* **Exercise aim**
Only the lines below between the ones containing "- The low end" and "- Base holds", inclusive, are to be reproduced, each exactly as it stands.

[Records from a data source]
• • • • • • •
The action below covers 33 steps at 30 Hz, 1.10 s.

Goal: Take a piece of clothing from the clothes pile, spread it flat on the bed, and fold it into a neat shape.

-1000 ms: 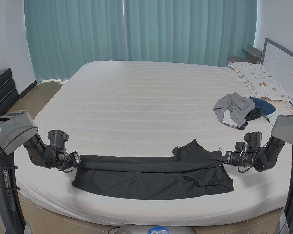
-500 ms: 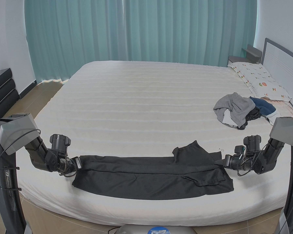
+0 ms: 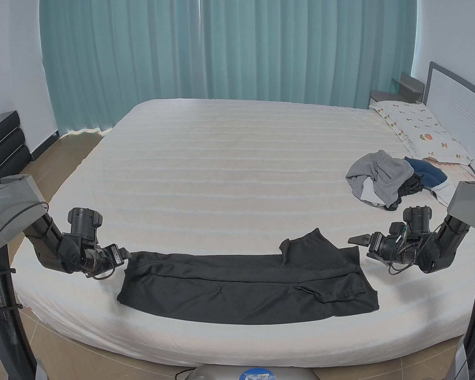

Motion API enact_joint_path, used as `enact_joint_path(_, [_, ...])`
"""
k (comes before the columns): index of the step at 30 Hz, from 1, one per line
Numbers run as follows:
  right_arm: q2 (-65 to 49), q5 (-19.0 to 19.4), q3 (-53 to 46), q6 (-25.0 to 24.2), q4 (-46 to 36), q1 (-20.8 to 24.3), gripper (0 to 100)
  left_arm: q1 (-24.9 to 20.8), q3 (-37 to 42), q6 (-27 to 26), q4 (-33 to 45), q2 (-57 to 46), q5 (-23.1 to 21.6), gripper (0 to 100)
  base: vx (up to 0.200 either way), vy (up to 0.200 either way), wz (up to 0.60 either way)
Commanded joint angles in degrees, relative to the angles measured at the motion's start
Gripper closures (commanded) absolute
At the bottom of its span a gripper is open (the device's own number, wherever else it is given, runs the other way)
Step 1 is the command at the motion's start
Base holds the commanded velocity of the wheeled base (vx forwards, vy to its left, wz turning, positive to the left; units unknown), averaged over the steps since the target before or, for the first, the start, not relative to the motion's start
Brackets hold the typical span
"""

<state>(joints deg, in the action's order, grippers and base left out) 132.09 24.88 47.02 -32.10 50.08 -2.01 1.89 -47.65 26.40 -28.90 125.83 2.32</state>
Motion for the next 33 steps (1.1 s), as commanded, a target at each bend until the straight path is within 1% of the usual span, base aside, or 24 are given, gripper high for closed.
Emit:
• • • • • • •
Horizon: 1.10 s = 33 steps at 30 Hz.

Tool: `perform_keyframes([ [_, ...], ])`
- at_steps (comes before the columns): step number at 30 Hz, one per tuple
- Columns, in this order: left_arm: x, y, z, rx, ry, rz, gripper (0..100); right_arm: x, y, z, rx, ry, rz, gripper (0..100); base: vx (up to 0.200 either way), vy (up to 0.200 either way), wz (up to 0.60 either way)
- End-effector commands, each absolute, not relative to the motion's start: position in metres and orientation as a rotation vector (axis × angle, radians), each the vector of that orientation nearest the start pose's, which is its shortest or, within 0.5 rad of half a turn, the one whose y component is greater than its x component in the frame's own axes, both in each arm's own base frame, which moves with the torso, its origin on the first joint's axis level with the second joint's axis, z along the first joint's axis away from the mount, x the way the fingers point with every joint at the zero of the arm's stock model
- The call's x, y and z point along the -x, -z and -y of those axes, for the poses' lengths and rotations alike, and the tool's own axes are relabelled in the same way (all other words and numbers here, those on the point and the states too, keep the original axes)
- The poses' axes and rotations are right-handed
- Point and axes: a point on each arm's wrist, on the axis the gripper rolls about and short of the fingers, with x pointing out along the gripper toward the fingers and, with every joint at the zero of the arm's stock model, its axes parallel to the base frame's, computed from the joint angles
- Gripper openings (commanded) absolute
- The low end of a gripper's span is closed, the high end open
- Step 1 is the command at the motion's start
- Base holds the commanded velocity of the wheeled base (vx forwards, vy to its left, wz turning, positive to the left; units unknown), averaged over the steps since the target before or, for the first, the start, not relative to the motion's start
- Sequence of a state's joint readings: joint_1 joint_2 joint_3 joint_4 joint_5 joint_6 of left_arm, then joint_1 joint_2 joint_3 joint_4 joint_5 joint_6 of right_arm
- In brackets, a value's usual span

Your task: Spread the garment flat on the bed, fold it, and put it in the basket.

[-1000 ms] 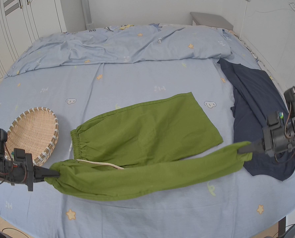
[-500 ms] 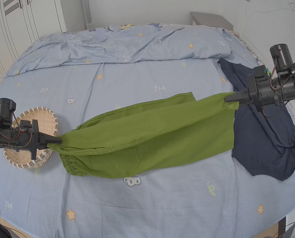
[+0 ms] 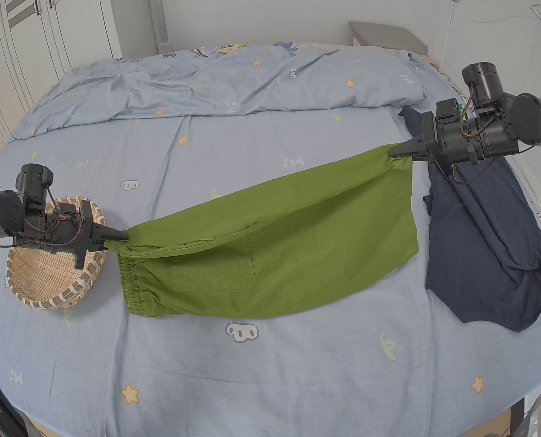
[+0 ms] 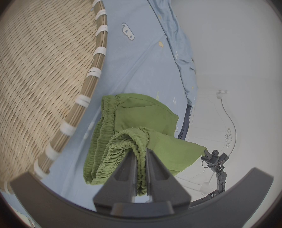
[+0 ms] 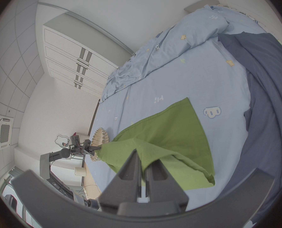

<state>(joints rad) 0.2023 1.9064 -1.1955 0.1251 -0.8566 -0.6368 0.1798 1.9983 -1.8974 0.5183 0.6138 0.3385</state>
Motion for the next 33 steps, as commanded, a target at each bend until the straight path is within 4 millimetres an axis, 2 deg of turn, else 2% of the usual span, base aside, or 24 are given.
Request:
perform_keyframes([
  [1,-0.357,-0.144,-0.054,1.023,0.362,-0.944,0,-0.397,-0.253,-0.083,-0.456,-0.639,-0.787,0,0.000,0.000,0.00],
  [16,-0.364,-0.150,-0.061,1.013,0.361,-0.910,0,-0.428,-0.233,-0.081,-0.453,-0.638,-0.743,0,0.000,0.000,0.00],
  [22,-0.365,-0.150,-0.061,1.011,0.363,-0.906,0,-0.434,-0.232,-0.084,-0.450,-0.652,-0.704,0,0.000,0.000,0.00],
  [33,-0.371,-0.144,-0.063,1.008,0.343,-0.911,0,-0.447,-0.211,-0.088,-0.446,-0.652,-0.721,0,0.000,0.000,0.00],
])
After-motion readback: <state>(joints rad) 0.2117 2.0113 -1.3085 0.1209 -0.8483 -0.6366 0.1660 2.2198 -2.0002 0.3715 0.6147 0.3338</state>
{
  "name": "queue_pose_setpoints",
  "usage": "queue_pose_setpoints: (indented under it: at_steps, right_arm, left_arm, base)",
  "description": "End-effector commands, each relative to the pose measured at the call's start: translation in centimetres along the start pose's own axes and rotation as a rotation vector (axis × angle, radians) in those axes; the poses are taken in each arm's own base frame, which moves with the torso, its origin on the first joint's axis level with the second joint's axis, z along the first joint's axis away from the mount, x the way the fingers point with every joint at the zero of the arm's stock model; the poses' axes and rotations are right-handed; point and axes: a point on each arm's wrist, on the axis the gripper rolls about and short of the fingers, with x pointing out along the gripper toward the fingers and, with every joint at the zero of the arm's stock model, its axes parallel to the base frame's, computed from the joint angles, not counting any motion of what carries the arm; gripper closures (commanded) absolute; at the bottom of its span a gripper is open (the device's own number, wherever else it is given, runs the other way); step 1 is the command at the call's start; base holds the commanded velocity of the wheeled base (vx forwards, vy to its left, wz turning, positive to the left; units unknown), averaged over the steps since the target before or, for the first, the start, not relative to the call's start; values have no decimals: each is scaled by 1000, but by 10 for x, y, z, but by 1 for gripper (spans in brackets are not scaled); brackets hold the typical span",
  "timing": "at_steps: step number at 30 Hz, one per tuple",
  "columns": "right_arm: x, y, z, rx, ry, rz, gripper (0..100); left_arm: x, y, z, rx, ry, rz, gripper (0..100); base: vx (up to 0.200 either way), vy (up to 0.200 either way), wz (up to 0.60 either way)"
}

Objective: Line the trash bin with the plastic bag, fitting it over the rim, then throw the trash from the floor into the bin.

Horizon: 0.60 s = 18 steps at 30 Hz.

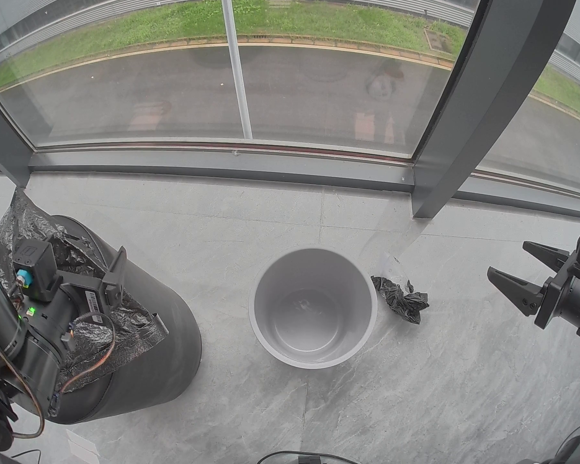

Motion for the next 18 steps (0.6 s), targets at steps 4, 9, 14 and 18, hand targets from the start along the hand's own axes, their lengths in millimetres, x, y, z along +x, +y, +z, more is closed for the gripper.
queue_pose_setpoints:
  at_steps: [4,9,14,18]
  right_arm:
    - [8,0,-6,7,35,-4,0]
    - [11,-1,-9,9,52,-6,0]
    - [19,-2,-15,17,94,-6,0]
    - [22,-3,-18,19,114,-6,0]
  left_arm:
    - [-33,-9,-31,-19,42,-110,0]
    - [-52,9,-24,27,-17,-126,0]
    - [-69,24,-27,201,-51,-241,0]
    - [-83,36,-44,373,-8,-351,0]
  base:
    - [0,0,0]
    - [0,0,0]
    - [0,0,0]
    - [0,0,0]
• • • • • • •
* **Exercise response**
- The low end of a gripper's span is closed, the high end open
- Step 1 is the command at the motion's start
- Base holds the commanded velocity of the wheeled base (vx forwards, vy to its left, wz turning, positive to the left; units unknown), averaged over the steps since the target before or, for the first, the start, not relative to the motion's start

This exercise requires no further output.